Landgut Singraven wird erstmalig im Jahr 1381 als landwirtschaftliches Anwesen „Hof zu Singraven“ erwähnt, das Eigentum des Bischofs zu Utrecht war. Dieser belieh das Gehöft an Dritte, unter anderem an die Oldenzaalschen Begijnen. In 1398 kam das Haus in den Besitz der Familie Hondenberg, die das Haus in 1415 zu einem ansehnlichen Bauernhof umbauten. In den folgenden Jahrhunderten gehörte Singraven den Grafen zu Bentheim und der adeligen Familie Sloet, die das inzwischen verfallene Haus in 1651 komplett abrissen und wieder aufbauten. Danach kam das Landgut durch Vererbung beziehungsweise durch Verkauf nacheinander in den Besitz der Familien De Thouars, Roessingh Udink und Laan.
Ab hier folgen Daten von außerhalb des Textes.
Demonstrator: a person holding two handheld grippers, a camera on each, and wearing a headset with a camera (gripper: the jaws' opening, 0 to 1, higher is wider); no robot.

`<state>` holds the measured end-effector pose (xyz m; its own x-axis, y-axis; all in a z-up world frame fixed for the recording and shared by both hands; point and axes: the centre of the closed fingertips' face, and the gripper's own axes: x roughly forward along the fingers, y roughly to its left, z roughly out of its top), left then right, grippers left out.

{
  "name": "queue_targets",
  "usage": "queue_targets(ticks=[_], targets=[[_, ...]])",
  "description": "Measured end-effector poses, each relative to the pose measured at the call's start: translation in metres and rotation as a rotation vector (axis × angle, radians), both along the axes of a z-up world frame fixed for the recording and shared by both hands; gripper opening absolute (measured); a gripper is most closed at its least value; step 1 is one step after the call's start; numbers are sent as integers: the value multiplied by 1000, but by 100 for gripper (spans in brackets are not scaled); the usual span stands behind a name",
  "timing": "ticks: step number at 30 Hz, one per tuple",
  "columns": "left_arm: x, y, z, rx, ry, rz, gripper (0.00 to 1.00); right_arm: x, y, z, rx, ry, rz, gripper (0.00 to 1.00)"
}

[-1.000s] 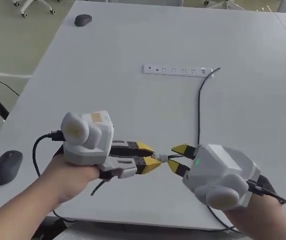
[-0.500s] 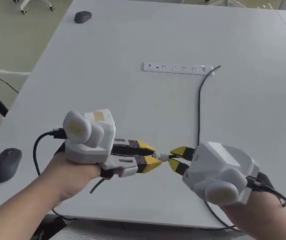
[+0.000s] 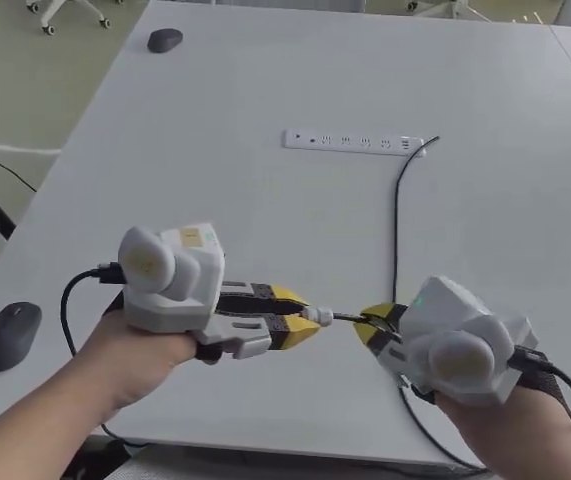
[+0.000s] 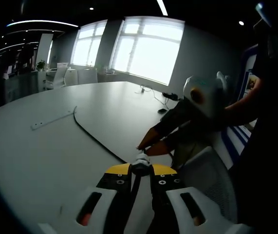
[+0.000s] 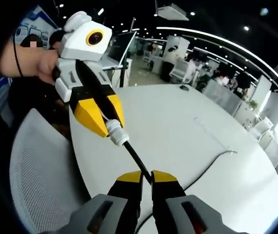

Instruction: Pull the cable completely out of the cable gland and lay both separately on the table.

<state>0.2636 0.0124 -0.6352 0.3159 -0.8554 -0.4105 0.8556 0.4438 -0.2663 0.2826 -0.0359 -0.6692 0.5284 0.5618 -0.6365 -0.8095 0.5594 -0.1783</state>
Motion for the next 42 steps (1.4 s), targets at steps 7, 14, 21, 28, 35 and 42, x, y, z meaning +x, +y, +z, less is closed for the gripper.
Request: queue_targets(ticks=[7,14,21,28,35,42], targets=[[1,-1,2,0,-5,1,15,3,-13,-6,57,72,-88,1],[1,-1,2,4,-6,2,15,8,-28,-20,107,155,-191,1],[0,-1,0,9,-9,1,15,10,-44,-38,159,253,-309,1],[1,-2,0,8,-15,-1,15,12,-56,-50,224,335,-412,2],[-1,-2,-1,12,-16,-4,15,10,-61,-62,273,408,-500,2],[-2,-1,0,10,-23,-5,15,9,-68,-72,332,473,-583,2]])
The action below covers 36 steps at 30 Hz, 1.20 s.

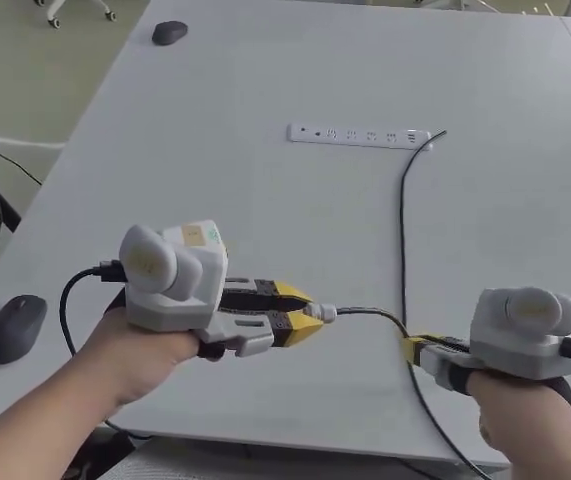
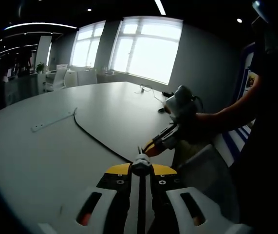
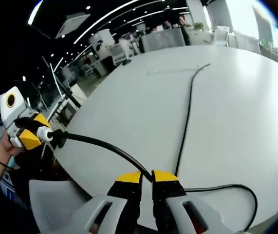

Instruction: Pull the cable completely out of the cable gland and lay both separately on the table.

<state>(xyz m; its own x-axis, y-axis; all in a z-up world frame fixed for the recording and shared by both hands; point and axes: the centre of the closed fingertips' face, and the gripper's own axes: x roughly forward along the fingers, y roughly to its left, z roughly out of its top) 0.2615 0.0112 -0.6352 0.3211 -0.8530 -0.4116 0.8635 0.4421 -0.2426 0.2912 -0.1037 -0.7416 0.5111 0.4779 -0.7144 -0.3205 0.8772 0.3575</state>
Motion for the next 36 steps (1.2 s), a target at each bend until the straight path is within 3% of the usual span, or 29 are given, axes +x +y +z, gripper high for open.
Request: queue_targets(ticks=[5,14,16,26,30,32,33,36], targets=[[-2,-1,0,3,-1,-4,15,-3,0,-4,32,30,-35,2],[-1,1,1,-2,-7,-3,15,-4,1,0,21,-9,-7,3],[0,2,0,-4,-4,-1,15,-3,-1,1,-3,-29,12,3],[1,2,2,-15,-2,-7,15,6,-5,13,-172,-178,168,5],[0,2,1,-12,-4,-11,15,5,-3,26,-212,-230,242,15],[-2,-1,2,-20,-5,-29,15,3,10,45,-200,-291,297,19],[-2,-1,1,-17,-14,-32,15,2,20,58,-198,-347,351,21],[-2,0,1,-22,-12,-32,15,-3,43,82,-250,-467,498,26]])
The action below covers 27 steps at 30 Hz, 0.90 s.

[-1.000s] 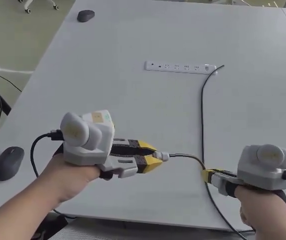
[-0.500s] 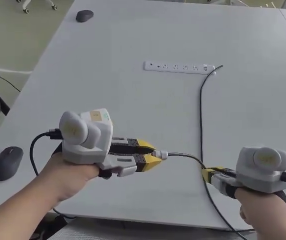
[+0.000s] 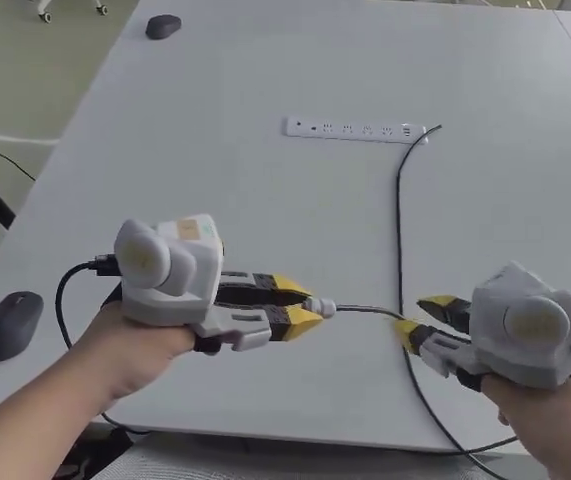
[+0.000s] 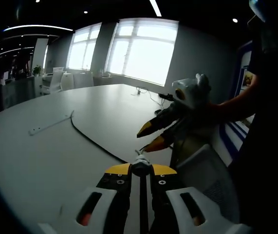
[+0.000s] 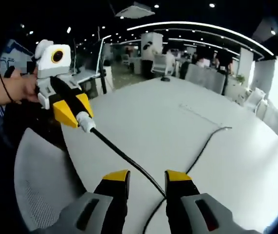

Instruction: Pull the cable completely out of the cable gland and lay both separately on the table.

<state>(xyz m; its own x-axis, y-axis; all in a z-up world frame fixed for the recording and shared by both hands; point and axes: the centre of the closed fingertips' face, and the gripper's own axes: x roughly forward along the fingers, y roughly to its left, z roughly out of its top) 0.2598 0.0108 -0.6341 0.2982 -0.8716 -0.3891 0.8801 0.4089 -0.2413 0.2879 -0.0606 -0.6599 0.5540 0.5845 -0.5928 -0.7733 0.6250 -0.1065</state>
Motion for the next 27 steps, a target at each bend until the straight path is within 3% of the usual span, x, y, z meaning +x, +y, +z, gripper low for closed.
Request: queue_targets(ticks=[2,5,10,13,22,27], targets=[[0,0,0,5,-7,-5,15,-3,15,12,-18,-59,71,26],[1,-1,0,4,-8,-5,15,-9,32,17,-52,-73,139,26],[1,-1,1,2,-7,-7,15,-17,51,10,-139,-126,257,20],[1,-1,1,2,-8,-7,15,-21,56,6,-156,-115,276,16],[-1,-4,1,-3,-8,-16,15,-20,61,3,-210,-170,329,2],[-1,-5,0,1,-10,-23,15,-21,60,2,-195,-156,318,1]])
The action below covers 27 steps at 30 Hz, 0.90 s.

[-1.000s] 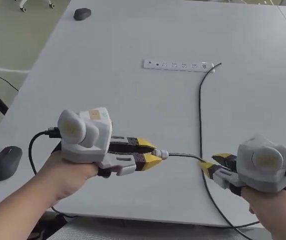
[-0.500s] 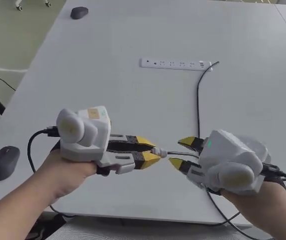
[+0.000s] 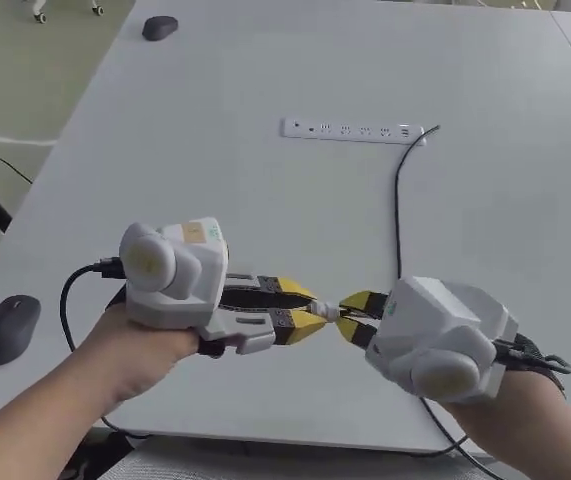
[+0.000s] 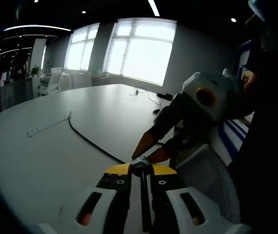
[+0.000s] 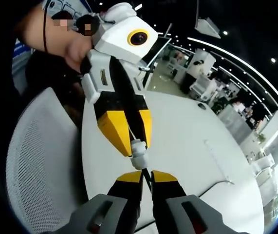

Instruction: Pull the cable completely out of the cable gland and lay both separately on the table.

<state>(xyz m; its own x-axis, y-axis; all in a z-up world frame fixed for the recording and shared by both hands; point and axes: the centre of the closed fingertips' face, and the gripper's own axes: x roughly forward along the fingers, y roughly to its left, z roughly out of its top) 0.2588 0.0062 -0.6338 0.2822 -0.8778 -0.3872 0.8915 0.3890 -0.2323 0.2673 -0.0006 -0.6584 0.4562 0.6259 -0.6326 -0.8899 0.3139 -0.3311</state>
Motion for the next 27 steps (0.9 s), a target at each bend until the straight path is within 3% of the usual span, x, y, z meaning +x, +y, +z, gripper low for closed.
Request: queue_targets(ticks=[9,17,20,23,27], targets=[[0,-2,0,2,-15,-7,15,1,-3,-2,48,67,-48,1],[4,2,5,-13,-15,0,15,10,-22,-13,62,137,-141,1],[5,2,5,-18,-15,3,15,11,-30,-19,83,184,-186,1],[6,2,6,-19,-15,5,15,13,-36,-24,139,259,-256,1],[6,2,6,-18,-17,9,15,14,-43,-31,173,310,-305,1]])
Willem Frederik Laan, der letzte private Bewohner/Besitzer ließ gewaltige Umbauten und Restaurierungen ausführen, sowohl an dem Haus als auch an anderen Teilen des Landguts. Außerdem sammelte er enorme Kunst- und Antikgegenstände, die heute noch im Hause zu besichtigen sind. Obwohl der kinderlose Herr Laan bis zu seinem Tod in 1966 auf Singraven wohnen blieb, vermachte er das Landgut bereits in 1956 der Stiftung Edwina van Heek.

Die Betreuung der Instandhaltung des Landguts Singraven ist satzungsgemäß Zielsetzung der Stiftung Edwina van Heek, um kulturelles Erbgut und Naturdenkmäler in Ost-Niederland zu beschützen. Die Stiftung Edwina van Heek ist in 1946 gegründet worden entsprechend dem letzten Willen der damals verstorbenen Edwina van Heek-Burr Ewing. Sie war die Ehefrau von Jan Bernhard van Heek (1863-1923) und wohnte auf Landgut Zonnebeek südlich von Enschede, das ebenfalls durch die Stiftung in Stand gehalten wird.